ACTIVITY: Word for word, restate the entries that follow.

INFORMATION section start

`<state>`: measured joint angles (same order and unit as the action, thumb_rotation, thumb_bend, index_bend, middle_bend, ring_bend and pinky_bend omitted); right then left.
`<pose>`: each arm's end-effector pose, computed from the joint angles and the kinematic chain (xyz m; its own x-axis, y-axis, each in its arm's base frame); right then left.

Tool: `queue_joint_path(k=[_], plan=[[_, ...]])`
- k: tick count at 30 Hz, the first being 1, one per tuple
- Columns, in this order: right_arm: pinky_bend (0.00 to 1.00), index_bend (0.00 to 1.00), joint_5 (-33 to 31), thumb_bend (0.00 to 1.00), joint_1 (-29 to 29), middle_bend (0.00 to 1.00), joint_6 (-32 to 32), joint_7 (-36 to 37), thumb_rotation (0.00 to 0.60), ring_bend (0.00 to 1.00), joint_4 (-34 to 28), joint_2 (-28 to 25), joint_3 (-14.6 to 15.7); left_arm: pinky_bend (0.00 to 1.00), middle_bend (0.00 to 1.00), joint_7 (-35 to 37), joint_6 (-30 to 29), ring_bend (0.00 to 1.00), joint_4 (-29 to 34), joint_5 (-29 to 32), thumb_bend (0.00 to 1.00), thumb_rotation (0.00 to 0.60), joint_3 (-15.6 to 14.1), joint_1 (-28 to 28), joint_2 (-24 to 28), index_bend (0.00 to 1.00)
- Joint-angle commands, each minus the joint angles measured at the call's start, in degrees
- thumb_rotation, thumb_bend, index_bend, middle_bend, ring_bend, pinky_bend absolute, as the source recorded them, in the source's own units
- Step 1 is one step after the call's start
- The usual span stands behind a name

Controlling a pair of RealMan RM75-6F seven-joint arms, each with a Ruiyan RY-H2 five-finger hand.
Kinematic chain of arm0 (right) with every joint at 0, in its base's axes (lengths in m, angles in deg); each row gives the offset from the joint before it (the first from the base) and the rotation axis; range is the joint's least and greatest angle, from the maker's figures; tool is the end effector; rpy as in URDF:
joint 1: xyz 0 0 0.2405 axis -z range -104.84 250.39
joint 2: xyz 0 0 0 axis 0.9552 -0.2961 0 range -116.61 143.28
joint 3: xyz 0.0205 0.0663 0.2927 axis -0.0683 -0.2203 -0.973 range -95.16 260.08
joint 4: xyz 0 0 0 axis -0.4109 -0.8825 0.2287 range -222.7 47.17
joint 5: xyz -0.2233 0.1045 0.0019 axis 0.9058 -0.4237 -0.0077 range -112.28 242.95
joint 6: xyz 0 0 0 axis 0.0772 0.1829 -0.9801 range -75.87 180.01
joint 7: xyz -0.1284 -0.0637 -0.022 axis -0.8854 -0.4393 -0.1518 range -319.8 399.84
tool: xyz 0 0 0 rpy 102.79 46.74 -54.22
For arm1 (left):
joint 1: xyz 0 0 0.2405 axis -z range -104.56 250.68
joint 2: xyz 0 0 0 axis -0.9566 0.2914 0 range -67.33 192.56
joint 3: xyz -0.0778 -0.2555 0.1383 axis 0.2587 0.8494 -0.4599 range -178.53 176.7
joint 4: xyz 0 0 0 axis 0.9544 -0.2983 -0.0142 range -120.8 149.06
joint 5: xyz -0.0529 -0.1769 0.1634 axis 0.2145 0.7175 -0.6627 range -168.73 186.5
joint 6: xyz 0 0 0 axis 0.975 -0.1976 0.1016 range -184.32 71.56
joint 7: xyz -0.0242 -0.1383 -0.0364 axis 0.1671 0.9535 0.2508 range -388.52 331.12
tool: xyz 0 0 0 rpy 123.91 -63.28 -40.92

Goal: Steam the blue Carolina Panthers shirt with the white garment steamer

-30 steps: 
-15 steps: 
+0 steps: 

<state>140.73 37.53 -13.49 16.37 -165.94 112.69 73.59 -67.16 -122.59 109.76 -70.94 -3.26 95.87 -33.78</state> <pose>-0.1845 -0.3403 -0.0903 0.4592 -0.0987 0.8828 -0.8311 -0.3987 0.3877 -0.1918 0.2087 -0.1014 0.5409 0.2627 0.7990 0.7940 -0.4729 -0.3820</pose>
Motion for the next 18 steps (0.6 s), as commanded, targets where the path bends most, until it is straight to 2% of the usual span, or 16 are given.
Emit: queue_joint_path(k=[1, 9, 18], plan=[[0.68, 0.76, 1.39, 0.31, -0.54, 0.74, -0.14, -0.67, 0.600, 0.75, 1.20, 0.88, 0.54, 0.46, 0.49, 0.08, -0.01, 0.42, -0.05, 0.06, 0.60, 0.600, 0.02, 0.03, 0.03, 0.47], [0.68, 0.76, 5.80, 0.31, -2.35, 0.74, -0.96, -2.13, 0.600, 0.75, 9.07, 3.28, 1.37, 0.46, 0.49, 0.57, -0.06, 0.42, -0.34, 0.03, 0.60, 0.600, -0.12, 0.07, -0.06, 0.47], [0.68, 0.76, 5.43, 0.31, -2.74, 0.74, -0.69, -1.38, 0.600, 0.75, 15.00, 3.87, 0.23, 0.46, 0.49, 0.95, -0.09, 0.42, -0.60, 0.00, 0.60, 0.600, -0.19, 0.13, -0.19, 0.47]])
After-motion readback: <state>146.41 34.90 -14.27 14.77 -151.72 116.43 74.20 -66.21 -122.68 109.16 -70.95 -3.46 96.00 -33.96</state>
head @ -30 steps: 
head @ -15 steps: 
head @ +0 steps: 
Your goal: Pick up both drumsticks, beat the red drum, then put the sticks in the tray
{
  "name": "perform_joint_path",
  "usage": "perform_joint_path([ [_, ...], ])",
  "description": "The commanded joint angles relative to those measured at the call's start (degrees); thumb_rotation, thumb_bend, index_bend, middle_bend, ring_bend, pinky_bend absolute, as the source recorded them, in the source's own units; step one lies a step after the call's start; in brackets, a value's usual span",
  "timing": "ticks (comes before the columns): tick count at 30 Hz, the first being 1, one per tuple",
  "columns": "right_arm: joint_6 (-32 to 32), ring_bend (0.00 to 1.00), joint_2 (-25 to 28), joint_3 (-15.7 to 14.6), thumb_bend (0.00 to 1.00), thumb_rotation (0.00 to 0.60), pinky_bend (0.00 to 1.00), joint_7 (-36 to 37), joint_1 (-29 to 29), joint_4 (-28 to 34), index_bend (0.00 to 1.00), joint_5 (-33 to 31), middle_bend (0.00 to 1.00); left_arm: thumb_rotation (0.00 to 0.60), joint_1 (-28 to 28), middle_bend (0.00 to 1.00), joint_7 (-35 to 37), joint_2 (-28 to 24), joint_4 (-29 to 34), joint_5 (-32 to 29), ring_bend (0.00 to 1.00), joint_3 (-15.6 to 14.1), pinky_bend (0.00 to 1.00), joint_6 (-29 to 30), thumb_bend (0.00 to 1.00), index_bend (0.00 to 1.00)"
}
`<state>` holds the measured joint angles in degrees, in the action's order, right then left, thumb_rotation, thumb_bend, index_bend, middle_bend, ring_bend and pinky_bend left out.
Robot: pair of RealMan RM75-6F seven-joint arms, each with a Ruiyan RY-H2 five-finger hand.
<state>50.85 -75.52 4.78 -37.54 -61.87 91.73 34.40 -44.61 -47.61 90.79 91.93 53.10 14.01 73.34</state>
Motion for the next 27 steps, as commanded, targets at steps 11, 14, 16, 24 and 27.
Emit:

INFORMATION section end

ANSWER BOX:
`<state>`: measured joint angles (same order and unit as the action, thumb_rotation, thumb_bend, index_bend, middle_bend, ring_bend and pinky_bend omitted); right then left.
`<pose>`: each arm's end-effector pose, computed from the joint angles and the kinematic chain (xyz m; its own x-axis, y-axis, each in its arm's base frame); right then left.

Tool: `queue_joint_path(k=[_], plan=[[_, ...]])`
- k: tick count at 30 Hz, the first being 1, one per tuple
- Columns, in this order: right_arm: pinky_bend (0.00 to 1.00), index_bend (0.00 to 1.00), joint_5 (-33 to 31), thumb_bend (0.00 to 1.00), joint_1 (-29 to 29), middle_bend (0.00 to 1.00), joint_6 (-32 to 32), joint_7 (-36 to 37), thumb_rotation (0.00 to 0.60), ring_bend (0.00 to 1.00), joint_4 (-34 to 28), joint_2 (-28 to 25), joint_3 (-14.6 to 15.7); left_arm: pinky_bend (0.00 to 1.00), middle_bend (0.00 to 1.00), joint_7 (-35 to 37), joint_6 (-30 to 29), ring_bend (0.00 to 1.00), joint_4 (-29 to 34), joint_5 (-29 to 32), thumb_bend (0.00 to 1.00), thumb_rotation (0.00 to 0.60), joint_3 (-15.6 to 14.1), joint_1 (-28 to 28), joint_2 (-24 to 28), index_bend (0.00 to 1.00)
- Joint-angle commands, each minus the joint angles measured at the call's start, in degrees
- thumb_rotation, thumb_bend, index_bend, middle_bend, ring_bend, pinky_bend absolute, as the source recorded them, in the source's own units
- Step 1 is one step after the call's start
- The usual span stands behind a name

Controlling a pair of RealMan RM75-6F seven-joint arms, each with a Ruiyan RY-H2 five-finger hand.
Kinematic chain of arm0 (right) with every joint at 0, in its base's axes (lengths in m, angles in deg); each row gives the offset from the joint before it (the first from the base) and the rotation axis; range is the joint's least and greatest angle, from the maker's figures; tool is the end effector; rpy as in URDF:
joint 1: xyz 0 0 0.2405 axis -z range -104.84 250.39
joint 2: xyz 0 0 0 axis 0.9552 -0.2961 0 range -116.61 143.28
joint 3: xyz 0.0205 0.0663 0.2927 axis -0.0683 -0.2203 -0.973 range -95.16 260.08
joint 4: xyz 0 0 0 axis -0.4109 -0.8825 0.2287 range -222.7 47.17
joint 5: xyz -0.2233 0.1045 0.0019 axis 0.9058 -0.4237 -0.0077 range -112.28 242.95
joint 6: xyz 0 0 0 axis 0.0772 0.1829 -0.9801 range -75.87 180.01
joint 7: xyz -0.1284 -0.0637 -0.022 axis -0.8854 -0.4393 -0.1518 range -319.8 399.84
tool: xyz 0 0 0 rpy 102.79 46.74 -54.22
For arm1 (left):
joint 1: xyz 0 0 0.2405 axis -z range -104.56 250.68
joint 2: xyz 0 0 0 axis -0.9566 0.2914 0 range -67.33 192.56
joint 3: xyz -0.0778 -0.2555 0.1383 axis 0.2587 0.8494 -0.4599 range -178.53 176.7
joint 4: xyz 0 0 0 axis 0.9544 -0.2983 -0.0142 range -120.8 149.06
joint 5: xyz -0.0529 -0.1769 0.1634 axis 0.2145 0.7175 -0.6627 range -168.73 186.5
joint 6: xyz 0 0 0 axis 0.975 -0.1976 0.1016 range -184.32 71.56
joint 7: xyz -0.0242 -0.1383 -0.0364 axis 0.1671 0.9535 0.2508 range -388.52 331.12
tool: xyz 0 0 0 rpy 123.91 -63.28 -40.92

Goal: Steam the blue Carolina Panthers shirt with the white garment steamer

-30 steps: 
-15 steps: 
+0 steps: 

<state>140.73 37.53 -13.49 16.37 -165.94 112.69 73.59 -67.16 -122.59 109.76 -70.94 -3.26 95.87 -33.78</state> <pose>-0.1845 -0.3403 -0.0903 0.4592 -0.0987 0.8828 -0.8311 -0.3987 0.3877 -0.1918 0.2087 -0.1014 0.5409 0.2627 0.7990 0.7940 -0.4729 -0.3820</pose>
Motion for the next 18 steps (0.6 s), as commanded, targets where the path bends most, until it is straight to 2% of the usual span, or 16 are given.
Emit: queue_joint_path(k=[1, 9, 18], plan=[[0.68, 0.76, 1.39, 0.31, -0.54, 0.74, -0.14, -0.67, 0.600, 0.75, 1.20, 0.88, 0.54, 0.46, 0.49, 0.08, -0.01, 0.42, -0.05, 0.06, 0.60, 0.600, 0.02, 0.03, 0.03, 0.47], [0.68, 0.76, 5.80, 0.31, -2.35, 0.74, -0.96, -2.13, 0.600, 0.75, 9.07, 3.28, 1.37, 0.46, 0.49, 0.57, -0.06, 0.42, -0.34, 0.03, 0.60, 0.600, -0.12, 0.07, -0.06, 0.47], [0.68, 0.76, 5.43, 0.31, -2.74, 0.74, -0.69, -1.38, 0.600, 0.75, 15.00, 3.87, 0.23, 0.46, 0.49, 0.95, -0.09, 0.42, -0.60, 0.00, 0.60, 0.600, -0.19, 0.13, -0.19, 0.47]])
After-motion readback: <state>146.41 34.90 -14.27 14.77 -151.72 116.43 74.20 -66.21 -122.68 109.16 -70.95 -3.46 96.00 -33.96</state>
head @ -30 steps: 
head @ -15 steps: 
head @ +0 steps: 
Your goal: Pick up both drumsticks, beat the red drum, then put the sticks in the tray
{
  "name": "perform_joint_path",
  "usage": "perform_joint_path([ [_, ...], ])",
  "description": "The commanded joint angles relative to those measured at the call's start (degrees); thumb_rotation, thumb_bend, index_bend, middle_bend, ring_bend, pinky_bend absolute, as the source recorded them, in the source's own units; step one lies a step after the call's start; in brackets, a value's usual span",
  "timing": "ticks (comes before the columns): tick count at 30 Hz, the first being 1, one per tuple",
  "columns": "right_arm: joint_6 (-32 to 32), ring_bend (0.00 to 1.00), joint_2 (-25 to 28), joint_3 (-15.7 to 14.6), thumb_bend (0.00 to 1.00), thumb_rotation (0.00 to 0.60), pinky_bend (0.00 to 1.00), joint_7 (-36 to 37), joint_1 (-29 to 29), joint_4 (-28 to 34), index_bend (0.00 to 1.00), joint_5 (-33 to 31), middle_bend (0.00 to 1.00); left_arm: thumb_rotation (0.00 to 0.60), joint_1 (-28 to 28), middle_bend (0.00 to 1.00), joint_7 (-35 to 37), joint_2 (-28 to 24), joint_4 (-29 to 34), joint_5 (-32 to 29), ring_bend (0.00 to 1.00), joint_3 (-15.6 to 14.1), pinky_bend (0.00 to 1.00), joint_6 (-29 to 30), thumb_bend (0.00 to 1.00), index_bend (0.00 to 1.00)"
}
`<state>` holds the measured joint angles in degrees, in the action's order, right then left, thumb_rotation, thumb_bend, index_bend, middle_bend, ring_bend and pinky_bend left out.
Robot: pair of RealMan RM75-6F seven-joint arms, each with a Ruiyan RY-H2 five-finger hand.
<state>50.85 -75.52 4.78 -37.54 -61.87 91.73 34.40 -44.61 -47.61 90.79 91.93 53.10 14.01 73.34</state>
Motion for the next 27 steps, as commanded, targets at steps 11, 14, 16, 24 and 27.
Emit:

Nothing more remains for this exercise.